New Ventures, upcoming classes.



Quilt: Runner (about 50" wide)

After a break due to health problems, I'm starting to teach again...mainly online...but also around and about in Georgia.  
And not just art quilting!  but of course that is my main love...and where I have learned so much.

I have always felt the best way to learn something really well, and to get more and more in depth with one's learning is to teach.

Given that, I'm going to be teaching a painting class here in the Athens, GA area...every Wednesday 1.30-3pm.   I have never before taught a class that was a continuous weekly class and I'm so looking forward to working within a different format....if the class has enough people (and the minimum is only four so it should) we can go forward as long as we want.  That way I will be able to see how people develop and grow, and see their special interests...and as they learn, I will learn.

Painting: Light Takes the Tree

The class is at the Winterville Community Center    and starts May 15th.
I'm teaching mainly acrylic painting, but this is a water medium...so we'll also be thinning it down and using it like watercolor...as well as using it thick where emphasis and opacity is required - the best of both worlds!!

Actually, just in case you're wonder, I did offer to teach quilting, but they already have a quilting teacher, and are more interested in a traditional approach - I'm a bit way out there for the average quilter!!!


I do have a quilting class starting this Friday May 10th with the Academy of Quilting.
It's called More Abstract Art for Quilters.   I have two parallel abstract art for quilters classes...you can take them in any order, and there's no overlap in the content.
The one starting this Friday shows how to create designs based on inspirations from the well know Big Names of abstraction...and also describes some of the history...how/when/why/what of this genre.


Abstract art gives art quilt designers an incredible amount of inspiration when it comes to creativity.  In the class I show you how to take an idea from an abstract paint, spin it, mix it, whirl it, simplify it, extract the essence of it....and come up with many different ways to create designs.
It's a lot of fun!!  Having come up with the designs, then we look how to choose the best ones, how to strengthen them (if needed) and then how to build a quilt based on that design...There's a lot of hands on from me...if you want!!!  I'm happy just to stand back and admire when that is more appropriate!

Happy to answer any questions...about either class....or any teaching gigs within driving distance of Athens....just email me at:  elizabethmasterclass   AT gmail.com
And, if you have been, thanks for reading!    Elizabeth






Tuesday, April 2, 2019

How would Sherlock Holmes design a quilt?

Looking West



When you're thinking about making a quilt you are often inspired by a photo...but it's actually harder than you think to pick the right one....
it's not always the prettiest one!!!  some photos are marvelous - as photos....but not brilliant as an inspiration for a quilt. so choosing the right photo to start with is crucial!

As all good detectives know (beginning with dear old Sherlock of course!), it’s a great help to eliminate things.

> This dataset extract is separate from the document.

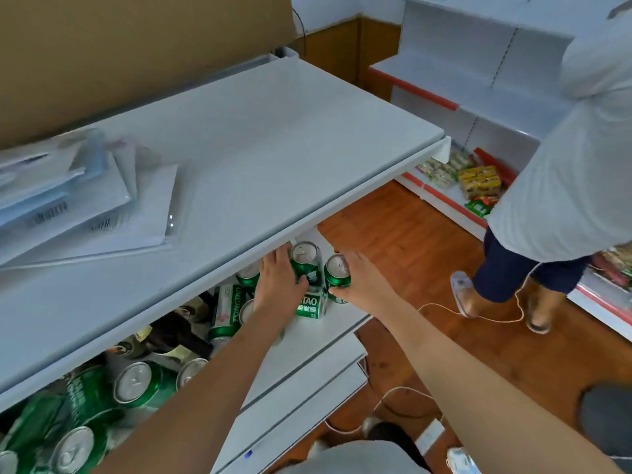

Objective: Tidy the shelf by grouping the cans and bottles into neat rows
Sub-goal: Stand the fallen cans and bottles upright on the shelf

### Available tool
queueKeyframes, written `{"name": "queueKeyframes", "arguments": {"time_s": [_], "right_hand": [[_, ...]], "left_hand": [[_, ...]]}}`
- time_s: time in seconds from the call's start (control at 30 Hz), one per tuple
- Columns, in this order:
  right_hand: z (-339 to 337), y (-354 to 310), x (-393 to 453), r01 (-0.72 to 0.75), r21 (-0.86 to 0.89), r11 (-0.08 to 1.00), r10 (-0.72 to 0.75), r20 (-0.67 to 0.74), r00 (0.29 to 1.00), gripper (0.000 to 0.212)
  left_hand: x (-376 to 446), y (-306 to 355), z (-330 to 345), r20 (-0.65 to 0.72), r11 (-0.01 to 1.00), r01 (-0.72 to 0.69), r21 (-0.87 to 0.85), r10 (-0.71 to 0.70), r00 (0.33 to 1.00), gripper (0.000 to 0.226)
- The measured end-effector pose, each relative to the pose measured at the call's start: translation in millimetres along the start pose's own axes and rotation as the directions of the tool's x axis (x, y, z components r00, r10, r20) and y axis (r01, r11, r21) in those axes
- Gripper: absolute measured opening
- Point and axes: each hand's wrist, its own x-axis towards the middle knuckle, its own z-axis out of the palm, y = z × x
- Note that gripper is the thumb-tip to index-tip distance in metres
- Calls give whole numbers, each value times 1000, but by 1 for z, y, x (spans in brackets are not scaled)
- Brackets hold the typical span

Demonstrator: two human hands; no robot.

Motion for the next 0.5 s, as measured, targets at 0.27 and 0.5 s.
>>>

Narrow the field to the likely candidates.  think about why you chose the photo - probably not good if it's one of the following...THINK critically at this stage.If the reason that you chose the inspiration picture is totally based on any of the following, and nothing else, put it to one side.
Color is not important at all – any color can be changed. The beautiful colors should go into a separate “color inspiration” folder.



Value isn’t important, you can develop a strong value pattern on any background. E.g. a white wall can have all sorts of enticing shadows cast upon it…a sky can have clouds and nuances, stacks of white boxes can have light, reflected light, cast shadow, shadowed sides, side horizontal to the light source, side vertical to the light sources….
the photo on the left has very strong value patterns that could inspire you...but these could be reversed very dramatically ....AND ...are not original to the photo...I deliberately ENHANCED the values....
I don’t even think texture is the key, since you can add it too…unless your piece was all about a specific texture in which case I could definitely see beginning with it….
Subject too is largely immaterial – a good artist can make an interesting design out of any subject, in fact, that’s one of the important things about art – helping us see the beauty and design that can exist anywhere. The same is true of poetry: think about the poem by Rose Fylman that we all knew as kids: It begins: “I think mice are nice”!! 
Size – I have not found the size of the source material to be of any concern, small images can be enlarged, large ones made small.
photo of the corner of the garage...ended up as a perfect little quilt.....
Medium: again no problem, designs can be developed based on any medium that you can translate into a simple sketch: photos, paintings, fiber art, sculptures, theater…film, tv.
Pretty boring photo, but punch up the colors and the values, and then extract details and you have a wonderful series!

Incoherent jumbles of many different random objects can work: using your crop tools (the picture mat cut in half), you can find some areas that will work, but I wouldn’t recommend trying to copy something like that as a whole – so always use your crop tools when a big picture with a lot in it is your initial inspiration.
So, having taken out all the photos that related more to the above concepts, what does that leave us??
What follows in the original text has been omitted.